For $n\in \mathbb{N}$ let $GL_n(\mathbb{Q})$ the group of all invertible matrices in $\mathbb{Q}^{n\times n}$. We have the subset \begin{equation*}G=\left \{\begin{pmatrix}
\begin{matrix}
A
\end{matrix} & \begin{matrix}
a\\
b\\
\end{matrix} \\ \begin{matrix}
0 & 0 \\
\end{matrix}&1
\end{pmatrix}\right \}\end{equation*} of $GL_3(\mathbb{Q})$ and the map $\Phi :G\rightarrow GL_2(\mathbb{Q})$ with $\Phi : \begin{pmatrix}
\begin{matrix}
A
\end{matrix} & \begin{matrix}
a\\
b\\
\end{matrix} \\ \begin{matrix}
0 & 0 \\
\end{matrix}&1
\end{pmatrix}\mapsto A$.

I want to show that the kernel of $\Phi$ is isomorphic to $\mathbb{Q}^2$ with the componentwise addition.

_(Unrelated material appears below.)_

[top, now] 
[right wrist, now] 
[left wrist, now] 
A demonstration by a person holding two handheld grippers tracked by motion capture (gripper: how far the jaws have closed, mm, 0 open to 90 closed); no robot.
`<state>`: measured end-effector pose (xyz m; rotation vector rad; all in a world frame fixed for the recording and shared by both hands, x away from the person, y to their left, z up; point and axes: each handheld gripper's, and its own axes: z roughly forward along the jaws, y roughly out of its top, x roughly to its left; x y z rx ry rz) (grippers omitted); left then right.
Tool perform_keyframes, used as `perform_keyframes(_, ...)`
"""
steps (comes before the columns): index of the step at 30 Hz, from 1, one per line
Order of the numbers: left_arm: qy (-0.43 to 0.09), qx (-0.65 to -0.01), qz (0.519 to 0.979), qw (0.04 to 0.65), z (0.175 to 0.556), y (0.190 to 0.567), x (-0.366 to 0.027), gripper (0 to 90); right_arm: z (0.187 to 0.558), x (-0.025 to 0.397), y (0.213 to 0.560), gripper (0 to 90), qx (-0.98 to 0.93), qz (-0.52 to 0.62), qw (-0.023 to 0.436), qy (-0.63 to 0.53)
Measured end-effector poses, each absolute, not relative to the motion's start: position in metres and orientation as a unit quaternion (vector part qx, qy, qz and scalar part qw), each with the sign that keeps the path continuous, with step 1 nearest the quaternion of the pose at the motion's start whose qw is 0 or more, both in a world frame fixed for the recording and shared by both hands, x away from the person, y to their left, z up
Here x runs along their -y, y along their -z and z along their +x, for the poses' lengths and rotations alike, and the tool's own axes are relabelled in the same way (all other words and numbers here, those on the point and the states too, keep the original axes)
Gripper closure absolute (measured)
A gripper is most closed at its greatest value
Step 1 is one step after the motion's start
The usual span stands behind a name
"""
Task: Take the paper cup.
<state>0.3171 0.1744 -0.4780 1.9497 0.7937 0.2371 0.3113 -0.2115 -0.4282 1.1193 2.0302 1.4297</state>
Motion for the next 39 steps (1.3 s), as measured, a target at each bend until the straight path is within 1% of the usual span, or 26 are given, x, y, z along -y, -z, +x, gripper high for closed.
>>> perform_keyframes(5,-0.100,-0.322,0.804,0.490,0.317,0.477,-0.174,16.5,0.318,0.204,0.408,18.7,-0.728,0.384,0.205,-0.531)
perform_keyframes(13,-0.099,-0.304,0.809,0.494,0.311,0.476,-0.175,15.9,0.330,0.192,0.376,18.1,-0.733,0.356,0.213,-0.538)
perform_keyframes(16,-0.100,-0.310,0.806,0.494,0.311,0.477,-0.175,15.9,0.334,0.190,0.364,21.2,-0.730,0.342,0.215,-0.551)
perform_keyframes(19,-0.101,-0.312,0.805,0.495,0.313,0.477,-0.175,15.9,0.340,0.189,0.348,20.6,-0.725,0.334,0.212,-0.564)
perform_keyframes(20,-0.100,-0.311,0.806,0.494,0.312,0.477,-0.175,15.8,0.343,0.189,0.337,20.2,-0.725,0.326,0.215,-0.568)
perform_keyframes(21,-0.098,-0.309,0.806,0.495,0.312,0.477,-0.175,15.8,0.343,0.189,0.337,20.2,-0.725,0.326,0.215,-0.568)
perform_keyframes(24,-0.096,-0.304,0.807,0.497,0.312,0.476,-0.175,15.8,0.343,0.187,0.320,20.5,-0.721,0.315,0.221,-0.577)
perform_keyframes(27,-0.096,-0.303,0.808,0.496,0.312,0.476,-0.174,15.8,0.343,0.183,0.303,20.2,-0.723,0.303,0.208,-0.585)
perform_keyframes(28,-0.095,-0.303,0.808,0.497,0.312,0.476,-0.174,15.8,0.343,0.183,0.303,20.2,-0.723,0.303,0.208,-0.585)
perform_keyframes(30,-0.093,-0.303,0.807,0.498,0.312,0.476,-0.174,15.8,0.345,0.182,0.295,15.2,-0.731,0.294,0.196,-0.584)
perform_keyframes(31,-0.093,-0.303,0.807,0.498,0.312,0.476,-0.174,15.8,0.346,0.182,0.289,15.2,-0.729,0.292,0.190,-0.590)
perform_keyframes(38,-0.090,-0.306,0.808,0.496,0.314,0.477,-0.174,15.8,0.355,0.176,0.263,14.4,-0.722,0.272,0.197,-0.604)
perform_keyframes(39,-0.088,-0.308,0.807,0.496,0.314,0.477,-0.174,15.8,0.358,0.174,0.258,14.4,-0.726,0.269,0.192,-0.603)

The kernel of $\Phi$ is the following:
\begin{align*}\ker \Phi&=\{g\in G\mid \Phi (g)=I_2\} \\ & = \left \{ \begin{pmatrix}
\begin{matrix}
A
\end{matrix} & \begin{matrix}
a\\
b\\
\end{matrix} \\ \begin{matrix}
0 & 0 \\
\end{matrix}&1
\end{pmatrix} \ \text{ with } \ A\in GL_2(\mathbb{Q}), \ a, b, \in \mathbb{Q} \mid A=I_2\right \} \\ & = \left \{ \begin{pmatrix}
\begin{matrix}
I_2
\end{matrix} & \begin{matrix}
a\\
b\\
\end{matrix} \\ \begin{matrix}
0 & 0 \\
\end{matrix}&1
\end{pmatrix}\ \text{ with } \ a, b, \in \mathbb{Q} \right \}\end{align*}

To show that the kernel of $\Phi$ is isomorphic to $\mathbb{Q}^2$ with the componentwise addition, we have to show that the map $i:\ker (\Phi )\rightarrow \mathbb{Q}^2$ with $\begin{pmatrix}
\begin{matrix}
I_2
\end{matrix} & \begin{matrix}
a\\
b\\
\end{matrix} \\ \begin{matrix}
0 & 0 \\
\end{matrix}&1
\end{pmatrix}\mapsto \begin{pmatrix}a \\ b\end{pmatrix}$ is an isomorphism, i.e. a bijective homomorphism, right? First we have to show that $\ker\Phi$ is a group homomorphism.

Let $g=\begin{pmatrix}
\begin{matrix}
I_2
\end{matrix} & \begin{matrix}
a_1\\
b_1\\
\end{matrix} \\ \begin{matrix}
0 & 0 \\
\end{matrix}&1
\end{pmatrix} ,\ h=\begin{pmatrix}
\begin{matrix}
I_2
\end{matrix} & \begin{matrix}
a_2\\
b_2\\
\end{matrix} \\ \begin{matrix}
0 & 0 \\
\end{matrix}&1
\end{pmatrix} \in \ker (\Phi )$.

We have that:
\begin{equation*}i\left (g\cdot h\right )=i\left (\begin{pmatrix}
\begin{matrix}
2\cdot I_2
\end{matrix} & \begin{matrix}
a_1+a_2\\
b_1+b_2\\
\end{matrix} \\ \begin{matrix}
0 & 0 \\
\end{matrix}&2
\end{pmatrix}\right )=\begin{pmatrix}
a_1+a_2\\
b_1+b_2\\
\end{pmatrix}=\begin{pmatrix}
a_1\\
b_1\\
\end{pmatrix}+\begin{pmatrix}
a_2\\
b_2\\
\end{pmatrix}=i(g)+i(h)\end{equation*} Is this correct? Or have I calculated $g\cdot h$ wrong? (Wondering)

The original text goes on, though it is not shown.